*Task description:* The result should be the listing below restated word for word, with images left out.

*Data section:*
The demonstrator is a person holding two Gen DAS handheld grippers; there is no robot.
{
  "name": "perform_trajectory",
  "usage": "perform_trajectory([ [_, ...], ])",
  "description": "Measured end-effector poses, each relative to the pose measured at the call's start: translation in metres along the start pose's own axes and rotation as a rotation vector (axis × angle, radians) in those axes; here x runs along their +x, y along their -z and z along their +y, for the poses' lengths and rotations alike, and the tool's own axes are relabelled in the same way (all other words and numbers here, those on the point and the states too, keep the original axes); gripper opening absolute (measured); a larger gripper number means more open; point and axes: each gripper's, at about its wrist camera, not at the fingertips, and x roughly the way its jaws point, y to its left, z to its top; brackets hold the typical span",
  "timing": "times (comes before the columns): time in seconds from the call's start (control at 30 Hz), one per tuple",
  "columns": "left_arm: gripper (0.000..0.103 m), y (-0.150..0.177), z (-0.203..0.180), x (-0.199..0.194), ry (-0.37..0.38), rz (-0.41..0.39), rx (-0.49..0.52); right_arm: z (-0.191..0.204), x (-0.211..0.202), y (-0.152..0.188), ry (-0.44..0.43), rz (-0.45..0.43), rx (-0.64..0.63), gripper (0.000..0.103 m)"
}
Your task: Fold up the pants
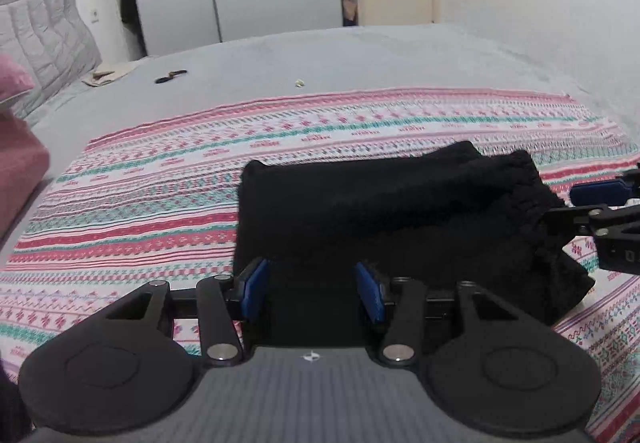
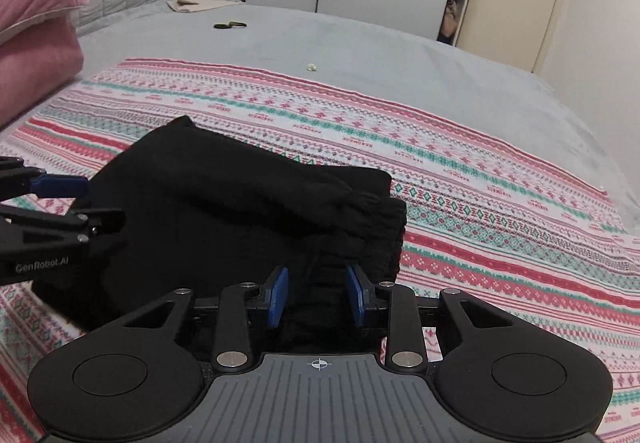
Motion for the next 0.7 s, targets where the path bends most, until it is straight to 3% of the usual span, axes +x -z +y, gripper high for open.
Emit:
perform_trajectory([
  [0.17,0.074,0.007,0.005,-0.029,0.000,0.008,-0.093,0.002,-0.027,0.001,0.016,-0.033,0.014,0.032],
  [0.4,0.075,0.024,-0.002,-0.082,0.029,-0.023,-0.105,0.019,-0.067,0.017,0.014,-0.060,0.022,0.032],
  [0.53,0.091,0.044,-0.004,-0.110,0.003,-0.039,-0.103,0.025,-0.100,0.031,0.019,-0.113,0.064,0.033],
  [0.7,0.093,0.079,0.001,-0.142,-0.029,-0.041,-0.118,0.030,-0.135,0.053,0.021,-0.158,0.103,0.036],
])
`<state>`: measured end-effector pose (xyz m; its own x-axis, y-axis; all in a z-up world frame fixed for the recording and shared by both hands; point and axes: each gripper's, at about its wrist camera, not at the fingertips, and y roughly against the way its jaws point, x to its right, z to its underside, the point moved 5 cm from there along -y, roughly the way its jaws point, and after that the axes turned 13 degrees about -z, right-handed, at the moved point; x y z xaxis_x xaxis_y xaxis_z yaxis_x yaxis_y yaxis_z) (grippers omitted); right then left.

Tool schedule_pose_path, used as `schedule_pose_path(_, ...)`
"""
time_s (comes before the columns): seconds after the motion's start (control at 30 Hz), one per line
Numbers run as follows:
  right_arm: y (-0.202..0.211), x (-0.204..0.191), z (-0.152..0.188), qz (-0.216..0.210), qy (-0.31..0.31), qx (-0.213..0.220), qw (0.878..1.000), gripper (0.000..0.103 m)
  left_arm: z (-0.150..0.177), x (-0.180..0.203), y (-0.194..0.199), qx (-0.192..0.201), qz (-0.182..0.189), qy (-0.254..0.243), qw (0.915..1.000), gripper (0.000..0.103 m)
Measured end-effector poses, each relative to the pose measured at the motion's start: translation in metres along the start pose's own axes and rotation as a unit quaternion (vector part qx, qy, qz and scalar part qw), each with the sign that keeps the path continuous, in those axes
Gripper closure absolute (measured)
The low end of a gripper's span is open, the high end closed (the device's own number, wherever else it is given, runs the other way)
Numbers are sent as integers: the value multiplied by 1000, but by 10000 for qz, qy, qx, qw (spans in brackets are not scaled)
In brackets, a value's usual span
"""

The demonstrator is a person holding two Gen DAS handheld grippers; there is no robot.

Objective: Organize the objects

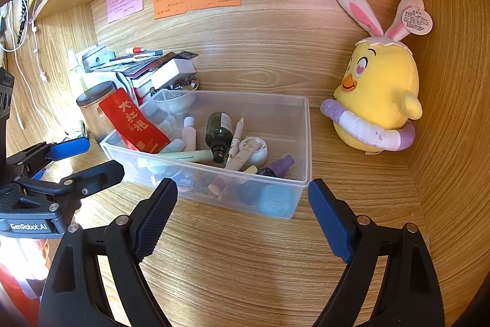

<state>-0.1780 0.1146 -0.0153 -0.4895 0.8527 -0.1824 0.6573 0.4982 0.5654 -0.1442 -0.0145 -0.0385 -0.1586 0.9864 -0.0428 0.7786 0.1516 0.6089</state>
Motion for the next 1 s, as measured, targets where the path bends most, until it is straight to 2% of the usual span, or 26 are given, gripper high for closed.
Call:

*Expected answer:*
The demonstrator is a person holding two Gen DAS handheld grippers; there is no robot.
{
  "name": "perform_trajectory",
  "usage": "perform_trajectory([ [_, ...], ])",
  "description": "Measured end-effector poses, each relative to the pose measured at the call's start: translation in metres along the start pose's own axes and rotation as a rotation vector (axis × angle, radians) in those axes; here x runs along their +x, y along their -z and z along their +y, for the poses' lengths and rotations alike, and the tool's own axes are relabelled in the same way (all other words and numbers here, those on the point and the states too, keep the original axes); gripper opening absolute (measured); a larger gripper number means more open; point and axes: each gripper's, at about its wrist camera, not at the fingertips, and x roughly the way its jaws point, y to its left, z to its top; brackets hold the typical span",
  "timing": "times (comes before the columns): time in seconds from the call's start (control at 30 Hz), one per tuple",
  "columns": "left_arm: gripper (0.000..0.103 m), y (-0.150..0.177), z (-0.203..0.180), x (-0.199..0.194), ry (-0.37..0.38), rz (-0.41..0.39), rx (-0.49..0.52); right_arm: z (-0.191..0.204), x (-0.211..0.202), y (-0.152..0.188), ry (-0.44..0.43), rz (-0.45..0.43), rx (-0.64..0.63), gripper (0.000..0.103 m)"
}
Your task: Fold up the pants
Motion for the next 0.7 s, targets where the path bends most, until it is straight to 3% of the usual span, axes +x -z +y, gripper high for open.
Emit:
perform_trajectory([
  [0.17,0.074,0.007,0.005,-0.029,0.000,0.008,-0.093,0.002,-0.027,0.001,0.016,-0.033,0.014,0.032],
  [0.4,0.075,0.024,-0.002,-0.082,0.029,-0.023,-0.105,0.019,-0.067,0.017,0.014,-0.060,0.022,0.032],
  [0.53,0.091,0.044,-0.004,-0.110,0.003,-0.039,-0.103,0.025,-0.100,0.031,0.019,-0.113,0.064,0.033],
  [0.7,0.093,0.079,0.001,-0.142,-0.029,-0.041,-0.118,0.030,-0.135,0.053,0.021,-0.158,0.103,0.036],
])
`<state>`: measured end-effector pose (xyz m; its own x-axis, y-axis; all in a z-up world frame fixed for the recording and shared by both hands; point and axes: each gripper's, at about its wrist camera, not at the fingertips, and y roughly against the way its jaws point, x to its right, z to its underside, the point moved 5 cm from there along -y, roughly the way its jaws point, and after that the axes turned 13 degrees about -z, right-handed, at the moved point; x y z xaxis_x xaxis_y xaxis_z yaxis_x yaxis_y yaxis_z) (grippers omitted); right then left.

Tool schedule_pose_path, used as `schedule_pose_path(_, ...)`
"""
time_s (comes before the columns): seconds after the motion's start (control at 30 Hz), one per line
Numbers run as follows:
  right_arm: y (-0.202..0.211), x (-0.204..0.191), z (-0.152..0.188), qz (-0.216..0.210), qy (-0.31..0.31), qx (-0.213..0.220), qw (0.878..1.000), gripper (0.000..0.103 m)
  left_arm: z (-0.150..0.177), x (-0.180..0.203), y (-0.194..0.199), qx (-0.192..0.201), qz (-0.182..0.189), qy (-0.254..0.243), qw (0.915..1.000), gripper (0.000..0.103 m)
Measured end-effector poses, each relative to the pose measured at the motion's start: translation in metres along the start pose's own axes and rotation as a unit quaternion (vector part qx, qy, qz and scalar part qw), each with the sign that keeps the path continuous, in those axes
Gripper closure absolute (measured)
The low end of a gripper's span is open, the high end closed (the device's own number, wherever else it is given, runs the other way)
Numbers are sent as integers: the value multiplied by 1000, but by 10000 for qz, qy, qx, qw (spans in brackets are not scaled)
In brackets, a value's usual span
"""

The demonstrator is a person holding two Gen DAS handheld grippers; there is no robot.

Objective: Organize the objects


<state>-0.1780 0.1146 -0.0153 -0.4895 0.8527 -0.1824 0.6573 0.4982 0.5654 -0.1442 -0.0145 -0.0385 -0.1586 0.9864 -0.0428 0.7786 0.1516 0.6089</state>
Motion for the next 1 s, as measured, targets where the path bends most, until it is straight to 2% of the usual span, or 26 are given, gripper high for closed.
Call:

Nothing remains to be answered in this exercise.